A diet high in salt and low in potassium can increase the risk of cognitive decline

The concept of brain neuroscience

Cognitive decline refers to the progressive decline in cognitive abilities such as memory, attention, and problem-solving. It is a normal part of aging, but it can also be caused by various medical conditions, such as Alzheimer’s disease and other forms of dementia. It can also be caused by certain lifestyle choices, such as poor diet, lack of physical activity, and social isolation.

Dementia is a debilitating condition that affects a person’s ability to remember, think and make decisions, making it difficult to perform daily activities. It has become one of the leading causes of death and disability among the elderly worldwide. In China, which has the largest number of elderly people and one of the fastest aging populations, dementia poses significant economic, health and social challenges.

Because dementia is irreversible and effective treatments are limited, preventing cognitive decline and detecting it early is critical. Studies have shown that certain lifestyle factors such as physical activity, diet, and sleep can affect cognitive function. However, the effect of dietary sodium and potassium on cognitive function remains poorly understood.

In a prospective study published in the journal KeAi Global transfersA group of researchers from China studied the effect of sodium, potassium, and the ratio of sodium to potassium and salt on the cognitive function of a group of elderly people in China. The number of participants was 4213 and they were at least 50 years old at baseline. Results are based on cognitive tests and participants’ self-reports.

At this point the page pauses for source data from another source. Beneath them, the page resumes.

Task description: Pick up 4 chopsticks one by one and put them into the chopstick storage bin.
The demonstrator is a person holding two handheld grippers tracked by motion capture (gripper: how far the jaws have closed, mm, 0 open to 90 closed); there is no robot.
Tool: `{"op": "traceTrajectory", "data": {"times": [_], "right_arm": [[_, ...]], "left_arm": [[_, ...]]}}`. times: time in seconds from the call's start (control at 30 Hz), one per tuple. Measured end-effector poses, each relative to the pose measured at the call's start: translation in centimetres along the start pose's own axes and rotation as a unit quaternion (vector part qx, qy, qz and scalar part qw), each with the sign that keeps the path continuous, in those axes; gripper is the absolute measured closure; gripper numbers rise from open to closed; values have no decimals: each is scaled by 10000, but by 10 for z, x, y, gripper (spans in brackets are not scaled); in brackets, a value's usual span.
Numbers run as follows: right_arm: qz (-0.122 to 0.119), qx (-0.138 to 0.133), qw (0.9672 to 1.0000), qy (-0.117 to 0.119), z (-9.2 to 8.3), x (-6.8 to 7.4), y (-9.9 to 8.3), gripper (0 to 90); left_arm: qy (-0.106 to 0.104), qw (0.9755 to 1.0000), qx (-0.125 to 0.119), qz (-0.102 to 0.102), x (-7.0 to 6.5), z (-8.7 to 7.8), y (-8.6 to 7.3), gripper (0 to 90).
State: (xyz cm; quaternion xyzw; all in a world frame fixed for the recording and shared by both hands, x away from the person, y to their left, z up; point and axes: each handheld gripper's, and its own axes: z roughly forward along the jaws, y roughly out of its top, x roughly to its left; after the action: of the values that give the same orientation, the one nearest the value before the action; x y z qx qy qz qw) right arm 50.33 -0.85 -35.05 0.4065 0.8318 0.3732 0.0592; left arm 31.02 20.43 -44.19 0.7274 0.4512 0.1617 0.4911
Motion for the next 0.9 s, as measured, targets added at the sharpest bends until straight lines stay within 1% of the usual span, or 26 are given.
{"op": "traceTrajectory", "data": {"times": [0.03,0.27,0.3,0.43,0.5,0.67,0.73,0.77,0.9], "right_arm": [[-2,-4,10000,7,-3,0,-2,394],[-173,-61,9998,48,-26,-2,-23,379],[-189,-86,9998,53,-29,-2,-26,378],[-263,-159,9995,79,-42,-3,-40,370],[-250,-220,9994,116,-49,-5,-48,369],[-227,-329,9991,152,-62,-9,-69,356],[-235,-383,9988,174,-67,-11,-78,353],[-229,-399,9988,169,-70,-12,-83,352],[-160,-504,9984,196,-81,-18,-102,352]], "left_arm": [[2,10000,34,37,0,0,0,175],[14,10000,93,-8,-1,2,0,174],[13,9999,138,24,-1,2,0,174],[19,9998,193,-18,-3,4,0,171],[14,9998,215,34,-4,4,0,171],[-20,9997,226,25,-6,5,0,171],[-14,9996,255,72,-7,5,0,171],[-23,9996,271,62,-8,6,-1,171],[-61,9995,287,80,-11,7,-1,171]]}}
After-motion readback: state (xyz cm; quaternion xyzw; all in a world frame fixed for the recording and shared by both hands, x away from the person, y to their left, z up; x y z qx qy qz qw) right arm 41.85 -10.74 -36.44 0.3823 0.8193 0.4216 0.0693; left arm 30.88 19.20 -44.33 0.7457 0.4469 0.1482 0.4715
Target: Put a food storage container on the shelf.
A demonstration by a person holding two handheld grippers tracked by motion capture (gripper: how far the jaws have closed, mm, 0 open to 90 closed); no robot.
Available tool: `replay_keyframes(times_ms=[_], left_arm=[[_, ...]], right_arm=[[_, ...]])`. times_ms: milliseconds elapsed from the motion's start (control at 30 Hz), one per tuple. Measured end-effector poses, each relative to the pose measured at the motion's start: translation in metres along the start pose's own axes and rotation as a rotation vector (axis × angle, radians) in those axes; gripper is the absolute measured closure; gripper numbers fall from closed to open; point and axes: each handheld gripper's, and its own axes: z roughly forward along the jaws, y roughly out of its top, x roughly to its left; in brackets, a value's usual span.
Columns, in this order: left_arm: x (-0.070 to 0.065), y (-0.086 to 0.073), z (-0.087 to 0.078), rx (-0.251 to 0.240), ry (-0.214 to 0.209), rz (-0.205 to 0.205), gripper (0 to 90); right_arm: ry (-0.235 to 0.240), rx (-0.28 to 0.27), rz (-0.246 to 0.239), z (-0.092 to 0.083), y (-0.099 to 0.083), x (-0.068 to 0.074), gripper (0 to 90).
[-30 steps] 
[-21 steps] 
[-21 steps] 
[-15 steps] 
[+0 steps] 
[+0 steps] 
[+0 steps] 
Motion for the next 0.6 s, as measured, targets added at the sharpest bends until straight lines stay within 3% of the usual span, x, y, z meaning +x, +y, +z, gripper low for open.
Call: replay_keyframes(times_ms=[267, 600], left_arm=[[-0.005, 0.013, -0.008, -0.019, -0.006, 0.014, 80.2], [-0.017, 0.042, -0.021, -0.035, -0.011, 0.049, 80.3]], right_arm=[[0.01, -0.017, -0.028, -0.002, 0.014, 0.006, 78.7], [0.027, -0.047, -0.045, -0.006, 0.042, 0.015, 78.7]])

Salt, potassium and memory chart

Association of average sodium-potassium intake, sodium/potassium-salt intake, and self-reported memory. Form 1 is adjusted for age, gender, location of residence, region of residence, educational level, work status, marital status, levels of physical activity, and smoking and drinking habits. Model 2 was adjusted for energy, carbohydrate, protein, and fat (potassium intake additively adjusted for the sodium intake model and sodium for the potassium model) based on Model 1. Model 3 was adjusted for body mass index, sleep time, cardiovascular and cerebrovascular disease, and cognition test scores at the line Basis based on Model 2. Abbreviations: Q1-Q4, quartile 1-quartile 4; or, odds ratios; CI, confidence interval; body mass index and body mass index. The orange squares indicate a significant correlation (P < 0.05). Credit: Xiaona Na

The research team found that a high sodium intake (>5593.2 mg/day) and a high sodium-to-potassium ratio (>3.8/day) increased the risk of memory impairment in the elderly. Conversely, higher levels of potassium intake (>1653.3 mg/day) were associated with a higher cognitive score. The average cognitive test score (13.44 at baseline, overall score was 27.00) increased by approximately 1 point when 1000 mg/day of sodium was replaced with an equal amount of potassium.

In addition, the researchers built on previous studies by demonstrating that the effects of dietary sodium, the sodium-to-potassium ratio, and potassium on cognitive function have the potential to be mediated by cardiovascular and cerebrovascular disease (CCVD), while the link between salt and cognition . The function may be mediated by sleep.

Although China has attempted to restrict salt and sodium in people’s diets for more than a decade, the population’s intake remains alarmingly high, outpacing many other countries and the World Health Organization’s recommendation of a maximum of 1,400 mg/day of sodium for people aged between Their ages are between 50 and 79 years old. years and 5g/day salt. This high salt intake is usually accompanied by inadequate potassium intake (1499.0 mg/day in this study versus the recommended level from China of 3600 mg/day).

The study results also confirm previous findings that the ratio of dietary sodium to potassium can provide a better measure of how these elements affect cognitive function, rather than looking at separate values ​​for sodium or potassium.

Corresponding author, Ai Zhao, adds: “Based on our findings, it is reasonable to suggest that decreasing sodium intake, and properly increasing potassium intake, is beneficial for cognitive function. Given our findings and the nutritional status of Chinese, it will be important that future studies focus on determining The optimal ratio of sodium and potassium in the diet in the elderly.In addition, developing strategies to improve the ratio of sodium to potassium in Chinese diets should be a priority.”

Reference: “Association of sodium, potassium, sodium/potassium, and salt with objective and subjective cognitive function among elderly people in China: a prospective cohort study” by Xiaona Na, Menglu Xi, Yiguo Zhou, Jiaqi Yang, Jian Zhang, Yuandi Shi, Yucheng Yang, Haiping Yang, and Ai Chow, Nov. 3, 2022, Available here. Global transfers.
DOI: 10.1016/j.glt.2022.10.002

The study was funded by the Sanming Medicine Project.